John Garvey: Practical Preparations for Papal Visit Take on New Meaning
When Pope John Paul II visited The Catholic University of America in 1979 to deliver a lecture on Catholic higher education the students chanted, “We love you, John Paul II! We love you!” And Pope John Paul responded: “John Paul II, he loves you!” When Benedict XVI visited the University in April 2008, thousands of our students gathered on the University lawn to sing the Regina Caeli to the Holy Father as he left campus.
These are the Kodak Moments of the papal visits (today, I suppose they would be Instagrammed). As we prepare to welcome Pope Francis to campus on September 23, these are the sorts of moments we imagine and look forward to.
But there are also many practical preparations that are inevitable parts of such an event. The Facilities Maintenance and Operations staff at the University are busy preparing the grounds for the papal visit. Folding chairs must be rented. Audio and video systems will have to be set up for recording and broadcasting the papal Mass. These sorts of preparations are less exciting than the actual visit. Such practical matters can seem like distractions from more spiritual things. And they can be. It reminds me of the story of Martha and Mary in the Gospel of Luke. Martha is so busy preparing things and serving Jesus that she misses out on his visit, while her sister Mary sits at the Lord’s feet.

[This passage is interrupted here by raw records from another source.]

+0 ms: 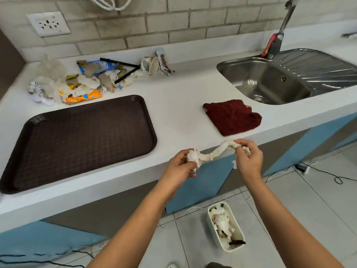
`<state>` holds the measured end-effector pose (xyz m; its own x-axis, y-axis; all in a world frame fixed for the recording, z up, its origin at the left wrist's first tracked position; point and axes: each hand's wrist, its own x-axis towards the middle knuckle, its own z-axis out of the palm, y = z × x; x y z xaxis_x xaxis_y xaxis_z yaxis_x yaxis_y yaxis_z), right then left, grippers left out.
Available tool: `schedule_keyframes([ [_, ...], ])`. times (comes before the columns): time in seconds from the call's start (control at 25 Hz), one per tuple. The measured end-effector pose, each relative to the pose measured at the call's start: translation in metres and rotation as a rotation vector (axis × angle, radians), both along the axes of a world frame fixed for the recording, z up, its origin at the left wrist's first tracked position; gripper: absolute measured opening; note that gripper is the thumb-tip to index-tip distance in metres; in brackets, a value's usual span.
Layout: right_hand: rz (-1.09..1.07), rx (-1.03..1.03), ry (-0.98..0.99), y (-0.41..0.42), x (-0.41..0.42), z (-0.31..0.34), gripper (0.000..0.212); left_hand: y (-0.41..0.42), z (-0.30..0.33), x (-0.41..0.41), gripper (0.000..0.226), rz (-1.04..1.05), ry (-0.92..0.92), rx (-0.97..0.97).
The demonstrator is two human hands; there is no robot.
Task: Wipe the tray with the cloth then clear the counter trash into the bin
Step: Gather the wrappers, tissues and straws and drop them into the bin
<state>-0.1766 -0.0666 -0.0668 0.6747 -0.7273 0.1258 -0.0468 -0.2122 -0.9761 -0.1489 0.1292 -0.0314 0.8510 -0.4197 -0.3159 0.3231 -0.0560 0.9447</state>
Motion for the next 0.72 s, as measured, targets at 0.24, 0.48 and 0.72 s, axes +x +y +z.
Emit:
schedule_keyframes([
  [0.24,-0.013,0.118,0.199,-0.042,-0.057,-0.069,0.023,-0.055,-0.057,-0.039,0.039,-0.05,0.159,0.176],
  [0.48,-0.027,0.283,0.418,-0.067,-0.116,-0.154,0.026,-0.105,-0.134,-0.079,0.039,-0.197,0.203,0.455],
  [0.72,-0.125,0.435,0.565,-0.085,-0.132,-0.241,0.025,-0.142,-0.219,-0.088,0.037,-0.269,0.174,0.616],
])
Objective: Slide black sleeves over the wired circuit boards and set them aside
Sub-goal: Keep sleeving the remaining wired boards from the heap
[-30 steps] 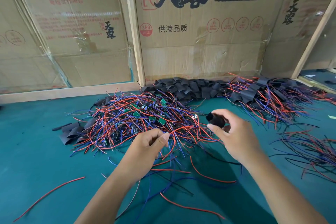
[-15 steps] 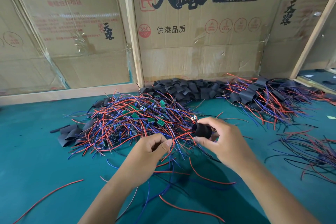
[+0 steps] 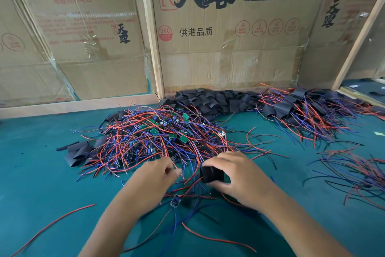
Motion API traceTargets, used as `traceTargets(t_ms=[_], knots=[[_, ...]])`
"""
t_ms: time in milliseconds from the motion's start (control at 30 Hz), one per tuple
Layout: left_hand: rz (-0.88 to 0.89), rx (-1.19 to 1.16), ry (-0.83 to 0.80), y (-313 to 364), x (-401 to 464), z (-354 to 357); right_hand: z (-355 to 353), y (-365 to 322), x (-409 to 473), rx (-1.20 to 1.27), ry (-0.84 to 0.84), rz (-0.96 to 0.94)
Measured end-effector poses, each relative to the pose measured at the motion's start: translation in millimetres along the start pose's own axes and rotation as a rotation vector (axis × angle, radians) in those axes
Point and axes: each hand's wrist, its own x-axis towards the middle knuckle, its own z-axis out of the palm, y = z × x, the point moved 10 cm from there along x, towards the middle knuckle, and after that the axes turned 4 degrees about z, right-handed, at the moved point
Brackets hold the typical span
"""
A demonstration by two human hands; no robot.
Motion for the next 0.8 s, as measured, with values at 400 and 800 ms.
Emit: traceTargets(t_ms=[400, 800], knots=[[0.111, 0.065, -0.202, 14.7, -11.0, 18.1, 7.8, 4.4, 1.2, -0.052, -0.065, 0.035], [0.195, -0.237, 0.035, 48.2, -4.2, 8.1, 4.1, -3.0, 3.3, -0.070, -0.040, 0.014]])
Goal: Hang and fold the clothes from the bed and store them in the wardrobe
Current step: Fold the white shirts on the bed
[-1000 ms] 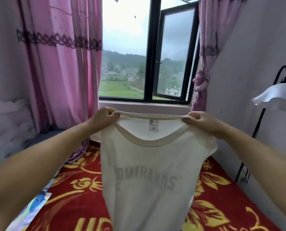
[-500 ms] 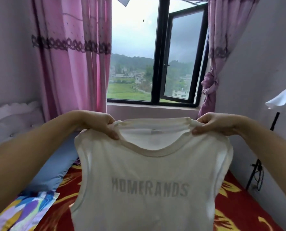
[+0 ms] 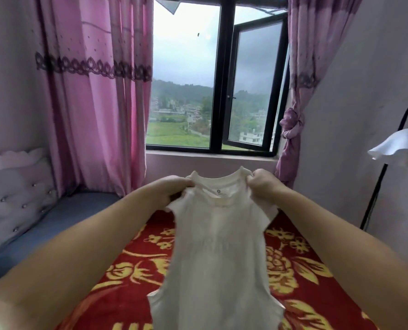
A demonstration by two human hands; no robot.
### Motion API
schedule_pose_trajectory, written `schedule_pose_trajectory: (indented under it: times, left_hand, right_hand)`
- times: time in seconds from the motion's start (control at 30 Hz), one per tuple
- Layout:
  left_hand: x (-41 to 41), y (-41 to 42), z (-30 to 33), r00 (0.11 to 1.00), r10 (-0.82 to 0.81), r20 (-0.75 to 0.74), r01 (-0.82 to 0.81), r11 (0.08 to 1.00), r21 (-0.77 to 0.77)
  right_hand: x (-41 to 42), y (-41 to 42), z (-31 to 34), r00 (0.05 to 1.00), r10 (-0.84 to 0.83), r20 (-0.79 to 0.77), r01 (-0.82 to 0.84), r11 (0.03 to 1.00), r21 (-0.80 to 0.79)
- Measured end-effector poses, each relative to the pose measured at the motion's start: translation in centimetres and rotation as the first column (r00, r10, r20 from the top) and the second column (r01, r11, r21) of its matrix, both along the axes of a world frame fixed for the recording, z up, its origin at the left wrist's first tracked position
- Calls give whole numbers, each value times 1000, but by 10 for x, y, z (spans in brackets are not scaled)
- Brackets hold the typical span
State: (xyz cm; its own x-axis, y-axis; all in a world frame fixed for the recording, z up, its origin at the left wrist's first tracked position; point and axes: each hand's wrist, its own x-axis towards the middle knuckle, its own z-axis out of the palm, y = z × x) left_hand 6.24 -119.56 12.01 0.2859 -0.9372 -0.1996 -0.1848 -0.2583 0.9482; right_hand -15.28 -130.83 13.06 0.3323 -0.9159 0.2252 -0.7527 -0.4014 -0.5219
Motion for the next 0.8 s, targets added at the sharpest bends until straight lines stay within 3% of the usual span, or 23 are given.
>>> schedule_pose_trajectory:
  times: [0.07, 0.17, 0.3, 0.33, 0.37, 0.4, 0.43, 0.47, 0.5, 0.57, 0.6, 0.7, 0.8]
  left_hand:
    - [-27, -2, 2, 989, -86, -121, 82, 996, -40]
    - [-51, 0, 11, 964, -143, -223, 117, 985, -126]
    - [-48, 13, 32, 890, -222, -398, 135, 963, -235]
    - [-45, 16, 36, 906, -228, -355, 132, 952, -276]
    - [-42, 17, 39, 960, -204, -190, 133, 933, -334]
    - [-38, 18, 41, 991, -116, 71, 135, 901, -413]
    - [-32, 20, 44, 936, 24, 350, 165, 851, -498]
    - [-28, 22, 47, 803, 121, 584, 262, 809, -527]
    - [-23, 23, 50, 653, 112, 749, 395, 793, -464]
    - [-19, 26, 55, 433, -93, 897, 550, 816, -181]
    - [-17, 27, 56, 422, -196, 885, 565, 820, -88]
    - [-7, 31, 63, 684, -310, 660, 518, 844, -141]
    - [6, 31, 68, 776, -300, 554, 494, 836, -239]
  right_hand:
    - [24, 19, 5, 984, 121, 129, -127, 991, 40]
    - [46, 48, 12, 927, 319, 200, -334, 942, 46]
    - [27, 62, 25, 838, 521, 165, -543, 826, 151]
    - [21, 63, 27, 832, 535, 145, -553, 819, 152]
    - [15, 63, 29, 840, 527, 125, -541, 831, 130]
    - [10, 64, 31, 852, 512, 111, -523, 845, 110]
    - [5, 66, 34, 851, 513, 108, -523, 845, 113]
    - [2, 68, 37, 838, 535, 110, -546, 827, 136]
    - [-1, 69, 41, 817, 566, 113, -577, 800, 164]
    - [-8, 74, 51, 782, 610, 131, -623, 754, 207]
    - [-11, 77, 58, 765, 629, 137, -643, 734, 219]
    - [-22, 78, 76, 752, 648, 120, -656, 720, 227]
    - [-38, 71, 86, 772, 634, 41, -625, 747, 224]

But there is another story in the gospels that also comes to my mind as we prepare our campus to welcome Pope Francis. Before he celebrated the Last Supper, Jesus sent his disciples to make arrangements for securing the upper room to celebrate the Passover. They went into the city, they scouted out the space, and they made a reservation. These utterly practical matters were part of the preparation for the institution of the Eucharist.
Christ established a visible Church, a Church that has faces and takes up space and occasionally sits in folding chairs. And as the Second Vatican Council observed in Lumen Gentium, the dogmatic constitution on the Church, the visible and spiritual elements of the Church are not two separate realities, “They form one complex reality which coalesces from a divine and a human element.” One of the most remarkable things about our faith is that we believe that God works through these human elements to accomplish his plan for the world.
Seen in this light, the practical preparations for Pope Francis’s visit seem anything but mundane.
— John Garvey is President of The Catholic University of America.